_Task item_
Your answer should consist of the lines below that hold the word "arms".

_Information provided_
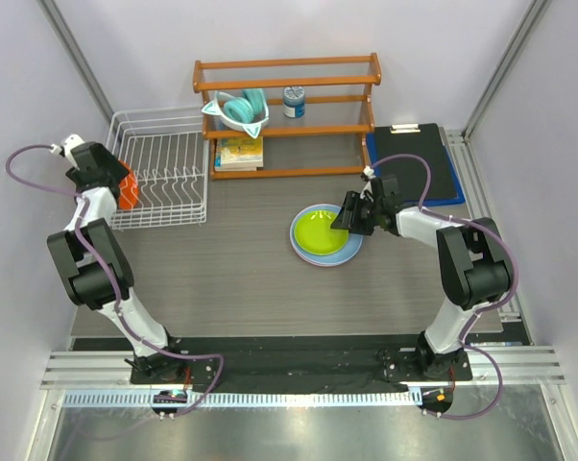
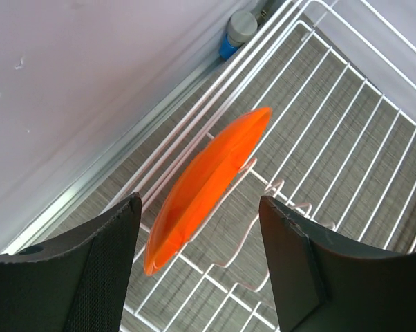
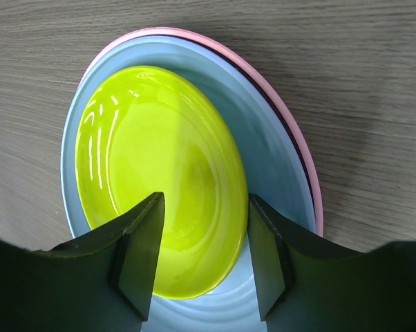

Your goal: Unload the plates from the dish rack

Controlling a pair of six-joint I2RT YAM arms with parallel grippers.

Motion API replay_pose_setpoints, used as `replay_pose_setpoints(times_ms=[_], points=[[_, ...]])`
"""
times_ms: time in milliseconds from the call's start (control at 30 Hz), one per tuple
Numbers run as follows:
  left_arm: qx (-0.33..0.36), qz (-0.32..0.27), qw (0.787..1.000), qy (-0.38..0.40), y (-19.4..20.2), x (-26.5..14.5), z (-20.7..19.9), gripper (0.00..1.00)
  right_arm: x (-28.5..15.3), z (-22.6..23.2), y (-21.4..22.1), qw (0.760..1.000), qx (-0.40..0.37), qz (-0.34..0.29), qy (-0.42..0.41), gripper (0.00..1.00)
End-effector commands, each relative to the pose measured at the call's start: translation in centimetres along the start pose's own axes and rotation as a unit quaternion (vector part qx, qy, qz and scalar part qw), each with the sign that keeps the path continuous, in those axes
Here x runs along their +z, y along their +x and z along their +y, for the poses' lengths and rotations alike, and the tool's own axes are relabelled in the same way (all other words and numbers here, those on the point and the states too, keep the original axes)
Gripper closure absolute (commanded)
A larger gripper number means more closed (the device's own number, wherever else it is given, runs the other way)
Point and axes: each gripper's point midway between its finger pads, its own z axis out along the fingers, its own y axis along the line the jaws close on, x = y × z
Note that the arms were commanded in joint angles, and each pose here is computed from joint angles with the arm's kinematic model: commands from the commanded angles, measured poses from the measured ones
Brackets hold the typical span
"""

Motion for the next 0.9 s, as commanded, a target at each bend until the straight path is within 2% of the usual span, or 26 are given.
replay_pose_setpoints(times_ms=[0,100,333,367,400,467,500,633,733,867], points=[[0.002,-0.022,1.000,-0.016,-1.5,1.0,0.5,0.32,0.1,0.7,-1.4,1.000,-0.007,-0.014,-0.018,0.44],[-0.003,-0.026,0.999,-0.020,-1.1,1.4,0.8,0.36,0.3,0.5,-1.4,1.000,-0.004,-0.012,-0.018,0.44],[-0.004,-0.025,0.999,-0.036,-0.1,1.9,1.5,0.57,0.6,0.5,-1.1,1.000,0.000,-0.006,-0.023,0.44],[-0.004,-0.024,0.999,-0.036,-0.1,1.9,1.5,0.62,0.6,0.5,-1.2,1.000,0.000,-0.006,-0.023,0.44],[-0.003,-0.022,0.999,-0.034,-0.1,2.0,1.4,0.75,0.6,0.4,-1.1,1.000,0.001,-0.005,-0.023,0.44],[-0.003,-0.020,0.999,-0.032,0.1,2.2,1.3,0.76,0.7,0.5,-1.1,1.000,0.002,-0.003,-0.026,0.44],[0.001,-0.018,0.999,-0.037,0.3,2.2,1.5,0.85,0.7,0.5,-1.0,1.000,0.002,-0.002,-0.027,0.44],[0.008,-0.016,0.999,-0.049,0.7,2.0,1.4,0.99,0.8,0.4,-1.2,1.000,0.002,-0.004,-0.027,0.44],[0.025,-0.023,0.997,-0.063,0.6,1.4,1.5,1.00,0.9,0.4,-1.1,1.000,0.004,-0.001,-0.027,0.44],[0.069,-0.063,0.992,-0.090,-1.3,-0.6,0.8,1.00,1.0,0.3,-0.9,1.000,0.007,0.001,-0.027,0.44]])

_Answer box_
Controlling a pair of six-joint I2RT YAM arms with parallel grippers.
Note that the arms were commanded in joint angles, and each pose here is computed from joint angles with the arm's kinematic model: commands from the commanded angles, measured poses from the measured ones

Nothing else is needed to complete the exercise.